● **Recorded information**:
—————

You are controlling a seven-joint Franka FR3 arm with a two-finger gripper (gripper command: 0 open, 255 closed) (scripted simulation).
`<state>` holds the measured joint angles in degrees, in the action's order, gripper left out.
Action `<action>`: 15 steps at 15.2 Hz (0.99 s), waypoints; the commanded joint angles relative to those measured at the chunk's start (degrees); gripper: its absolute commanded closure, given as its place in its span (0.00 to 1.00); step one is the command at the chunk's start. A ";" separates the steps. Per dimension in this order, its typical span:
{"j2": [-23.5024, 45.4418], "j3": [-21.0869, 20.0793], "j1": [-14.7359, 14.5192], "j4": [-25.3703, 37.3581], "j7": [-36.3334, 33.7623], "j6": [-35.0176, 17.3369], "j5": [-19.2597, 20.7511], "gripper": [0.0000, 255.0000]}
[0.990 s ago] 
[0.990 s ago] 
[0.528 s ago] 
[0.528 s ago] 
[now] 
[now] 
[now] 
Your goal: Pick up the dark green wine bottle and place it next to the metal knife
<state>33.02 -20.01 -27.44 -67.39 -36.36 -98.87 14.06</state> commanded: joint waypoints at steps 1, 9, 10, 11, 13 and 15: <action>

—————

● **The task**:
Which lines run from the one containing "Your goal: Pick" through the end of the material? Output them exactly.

● **Reply to the exercise**:
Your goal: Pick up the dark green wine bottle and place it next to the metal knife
<state>33.02 -20.01 -27.44 -67.39 -36.36 -98.87 14.06</state> commanded: joint waypoints at steps 1, 9, 10, 11, 13 and 15: <action>

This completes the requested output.